== Activity ==
Beginning at the line containing "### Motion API" in the material below and ending at the line containing "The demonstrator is", return each line exactly and add nothing.

◆ ◆ ◆

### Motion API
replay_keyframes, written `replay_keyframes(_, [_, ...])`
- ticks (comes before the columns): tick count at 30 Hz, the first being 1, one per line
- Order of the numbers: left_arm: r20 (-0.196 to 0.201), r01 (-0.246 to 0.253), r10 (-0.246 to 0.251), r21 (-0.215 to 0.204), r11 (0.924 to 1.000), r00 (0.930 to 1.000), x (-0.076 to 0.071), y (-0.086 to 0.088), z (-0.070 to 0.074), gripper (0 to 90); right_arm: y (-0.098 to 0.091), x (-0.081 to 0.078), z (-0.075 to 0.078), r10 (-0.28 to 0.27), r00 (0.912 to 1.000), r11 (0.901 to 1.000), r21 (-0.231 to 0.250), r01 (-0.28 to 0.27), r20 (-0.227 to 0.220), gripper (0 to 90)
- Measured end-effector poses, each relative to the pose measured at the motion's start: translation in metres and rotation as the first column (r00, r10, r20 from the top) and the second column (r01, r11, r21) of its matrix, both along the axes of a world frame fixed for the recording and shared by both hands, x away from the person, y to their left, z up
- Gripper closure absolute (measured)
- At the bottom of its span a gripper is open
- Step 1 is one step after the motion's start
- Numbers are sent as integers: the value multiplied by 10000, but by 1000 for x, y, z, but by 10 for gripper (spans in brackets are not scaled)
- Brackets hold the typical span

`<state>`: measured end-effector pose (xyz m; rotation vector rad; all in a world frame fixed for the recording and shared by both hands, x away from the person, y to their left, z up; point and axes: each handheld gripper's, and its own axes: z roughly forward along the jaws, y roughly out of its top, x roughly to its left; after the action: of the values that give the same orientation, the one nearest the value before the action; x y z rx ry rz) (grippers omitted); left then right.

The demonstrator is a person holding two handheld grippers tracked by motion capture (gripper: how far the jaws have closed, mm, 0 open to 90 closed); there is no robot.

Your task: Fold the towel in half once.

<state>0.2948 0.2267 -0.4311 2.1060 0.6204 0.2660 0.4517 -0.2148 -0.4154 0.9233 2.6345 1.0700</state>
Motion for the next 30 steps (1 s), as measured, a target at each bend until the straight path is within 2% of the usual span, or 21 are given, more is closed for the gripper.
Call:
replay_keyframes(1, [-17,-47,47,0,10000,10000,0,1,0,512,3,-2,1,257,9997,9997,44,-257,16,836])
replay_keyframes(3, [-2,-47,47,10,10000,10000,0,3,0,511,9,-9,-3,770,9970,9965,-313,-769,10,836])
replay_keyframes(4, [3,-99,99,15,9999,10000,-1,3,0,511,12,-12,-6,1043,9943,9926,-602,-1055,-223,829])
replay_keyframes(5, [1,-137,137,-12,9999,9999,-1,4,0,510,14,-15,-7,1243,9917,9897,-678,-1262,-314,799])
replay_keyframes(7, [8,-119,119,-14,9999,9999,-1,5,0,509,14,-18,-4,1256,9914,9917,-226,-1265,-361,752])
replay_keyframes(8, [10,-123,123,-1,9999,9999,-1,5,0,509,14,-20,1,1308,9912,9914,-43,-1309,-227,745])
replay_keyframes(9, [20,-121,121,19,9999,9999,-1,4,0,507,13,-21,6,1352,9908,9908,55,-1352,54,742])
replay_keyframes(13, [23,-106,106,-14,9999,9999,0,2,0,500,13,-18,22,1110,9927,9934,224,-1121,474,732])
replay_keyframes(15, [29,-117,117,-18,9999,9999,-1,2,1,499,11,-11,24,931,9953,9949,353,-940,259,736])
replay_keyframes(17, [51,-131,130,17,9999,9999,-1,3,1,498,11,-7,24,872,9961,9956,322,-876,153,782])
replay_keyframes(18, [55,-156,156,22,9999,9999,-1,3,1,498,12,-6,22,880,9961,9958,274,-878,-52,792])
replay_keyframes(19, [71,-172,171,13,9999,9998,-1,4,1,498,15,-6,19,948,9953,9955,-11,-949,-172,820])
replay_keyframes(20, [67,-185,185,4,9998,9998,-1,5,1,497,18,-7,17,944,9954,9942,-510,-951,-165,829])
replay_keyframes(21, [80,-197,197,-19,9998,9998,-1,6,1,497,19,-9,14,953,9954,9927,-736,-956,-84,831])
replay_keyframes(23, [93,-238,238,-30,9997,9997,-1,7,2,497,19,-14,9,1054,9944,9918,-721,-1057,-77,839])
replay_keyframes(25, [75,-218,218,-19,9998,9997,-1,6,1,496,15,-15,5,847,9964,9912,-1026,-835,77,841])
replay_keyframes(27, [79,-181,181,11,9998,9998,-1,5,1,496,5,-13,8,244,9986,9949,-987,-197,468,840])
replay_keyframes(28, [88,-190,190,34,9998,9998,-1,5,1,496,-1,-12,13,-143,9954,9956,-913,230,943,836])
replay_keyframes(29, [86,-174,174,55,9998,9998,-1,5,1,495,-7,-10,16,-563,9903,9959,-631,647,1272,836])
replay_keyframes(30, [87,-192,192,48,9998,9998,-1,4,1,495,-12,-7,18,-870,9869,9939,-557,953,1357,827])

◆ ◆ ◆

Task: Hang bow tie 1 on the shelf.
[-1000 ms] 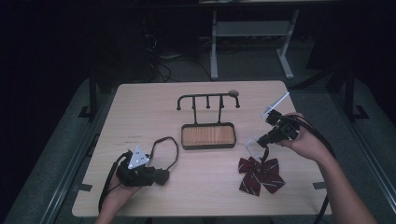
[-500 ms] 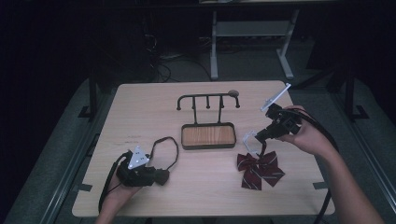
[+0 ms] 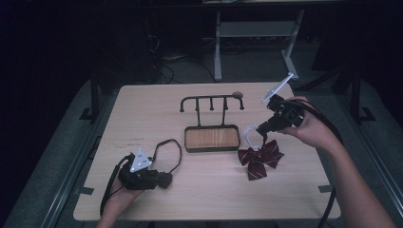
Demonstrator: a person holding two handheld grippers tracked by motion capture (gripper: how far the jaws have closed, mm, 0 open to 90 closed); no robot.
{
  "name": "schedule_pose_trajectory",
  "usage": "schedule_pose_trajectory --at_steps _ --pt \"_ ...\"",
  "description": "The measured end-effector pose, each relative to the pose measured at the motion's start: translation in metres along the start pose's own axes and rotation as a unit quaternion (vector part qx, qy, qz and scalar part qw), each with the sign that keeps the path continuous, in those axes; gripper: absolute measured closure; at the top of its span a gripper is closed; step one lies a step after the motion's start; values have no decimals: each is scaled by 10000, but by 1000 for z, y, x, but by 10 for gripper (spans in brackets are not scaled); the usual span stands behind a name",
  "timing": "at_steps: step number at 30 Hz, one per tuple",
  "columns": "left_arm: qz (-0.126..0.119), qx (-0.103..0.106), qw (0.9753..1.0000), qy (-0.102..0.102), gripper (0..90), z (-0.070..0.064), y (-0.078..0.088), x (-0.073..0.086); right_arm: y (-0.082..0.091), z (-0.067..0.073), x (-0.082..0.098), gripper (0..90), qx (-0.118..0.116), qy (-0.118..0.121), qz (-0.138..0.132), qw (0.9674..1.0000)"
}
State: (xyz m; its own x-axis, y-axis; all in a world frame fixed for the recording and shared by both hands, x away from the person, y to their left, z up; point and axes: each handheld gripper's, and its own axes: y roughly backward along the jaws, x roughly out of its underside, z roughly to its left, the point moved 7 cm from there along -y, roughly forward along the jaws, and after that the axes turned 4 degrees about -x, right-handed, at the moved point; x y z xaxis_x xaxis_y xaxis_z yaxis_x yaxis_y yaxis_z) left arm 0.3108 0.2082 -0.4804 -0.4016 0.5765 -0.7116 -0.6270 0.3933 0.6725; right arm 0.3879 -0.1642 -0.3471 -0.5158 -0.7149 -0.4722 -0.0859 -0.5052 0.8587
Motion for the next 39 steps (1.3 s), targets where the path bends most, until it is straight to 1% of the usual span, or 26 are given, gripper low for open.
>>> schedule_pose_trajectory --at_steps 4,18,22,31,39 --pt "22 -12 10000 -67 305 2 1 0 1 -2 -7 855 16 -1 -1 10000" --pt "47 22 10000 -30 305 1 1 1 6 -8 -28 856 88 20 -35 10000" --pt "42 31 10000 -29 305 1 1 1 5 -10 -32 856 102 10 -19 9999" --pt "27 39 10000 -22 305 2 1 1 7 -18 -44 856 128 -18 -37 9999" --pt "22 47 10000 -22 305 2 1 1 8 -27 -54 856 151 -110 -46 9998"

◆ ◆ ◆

== Exercise output ==
### Motion API
replay_keyframes, written `replay_keyframes(_, [_, ...])`
- ticks (comes before the columns): tick count at 30 Hz, the first being 1, one per line
- Order of the numbers: left_arm: r20 (-0.196 to 0.201), r01 (-0.246 to 0.253), r10 (-0.246 to 0.251), r21 (-0.215 to 0.204), r11 (0.924 to 1.000), r00 (0.930 to 1.000), x (-0.076 to 0.071), y (-0.086 to 0.088), z (-0.070 to 0.074), gripper (0 to 90); right_arm: y (-0.098 to 0.091), x (-0.081 to 0.078), z (-0.075 to 0.078), r10 (-0.28 to 0.27), r00 (0.912 to 1.000), r11 (0.901 to 1.000), r21 (-0.231 to 0.250), r01 (-0.28 to 0.27), r20 (-0.227 to 0.220), gripper (0 to 90)
- Measured end-effector poses, each relative to the pose measured at the motion's start: translation in metres and rotation as the first column (r00, r10, r20 from the top) and the second column (r01, r11, r21) of its matrix, both along the axes of a world frame fixed for the recording and shared by both hands, x away from the person, y to their left, z up
- Gripper closure absolute (measured)
- At the bottom of its span a gripper is open
- Step 1 is one step after the motion's start
- Numbers are sent as integers: the value multiplied by 10000, but by 1000 for x, y, z, but by 10 for gripper (spans in brackets are not scaled)
- Brackets hold the typical span

`<state>`: measured end-effector pose (xyz m; rotation vector rad; all in a world frame fixed for the recording and shared by both hands, x away from the person, y to their left, z up; point and axes: each handheld gripper's, and its own axes: z roughly forward along the jaws, y roughly out of its top, x roughly to its left; after the action: of the values that give the same orientation, the one nearest the value before the action; x y z rx ry rz) (grippers omitted); left then right.

The demonstrator is a person holding two handheld grippers tracked by motion capture (gripper: how far the jaws have closed, mm, 0 open to 90 closed); there is no robot.

The answer has been written out completely.